A iniciativa ganha relevância no contexto das discussões sobre bioeconomia e conservação na Amazônia, incluindo a agenda de desenvolvimento sustentável associada à COP30 em Belém. Para os estados amazônicos, ampliar o acesso a mercados pode fortalecer atividades econômicas locais sem depender exclusivamente da conversão da floresta para usos de maior impacto ambiental.
Onde encontrar os produtos
A Amazon informa que sua Loja de Bioeconomia já reúne produtos feitos na Amazônia e no Pantanal. O catálogo pode ser consultado na Loja de Bioeconomia da Amazon, com itens sujeitos à disponibilidade e às condições de cada fornecedor.
A empresa e a Rede Origens Brasil ainda deverão ampliar a oferta e a participação de produtores conforme a parceria avance, mantendo como critérios a origem identificada e a rastreabilidade das cadeias produtivas.
Perguntas frequentes
O que é a Rede Origens Brasil?
É uma rede que conecta empresas a produtores indígenas e comunidades tradicionais de Terras Indígenas e Unidades de Conservação na Amazônia, com mecanismos de rastreabilidade e garantia de origem.
Quais produtos podem ser encontrados?
A loja reúne itens da sociobiodiversidade, como castanhas, óleos, alimentos e outros produtos produzidos na Amazônia e no Pantanal.

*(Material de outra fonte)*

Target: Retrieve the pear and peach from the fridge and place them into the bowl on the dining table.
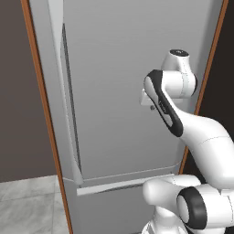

A disponibilidade varia conforme cada fornecedor.
A parceria resolve os desafios da bioeconomia?
Não. A ampliação do mercado é uma parte da solução, mas o setor também depende de infraestrutura, financiamento, capacitação, segurança regulatória e relações comerciais justas.
Os próximos passos envolvem ampliar a oferta de produtos rastreados e acompanhar os resultados econômicos e sociais da parceria nos territórios participantes.
Com informações de Amazon e Origens Brasil.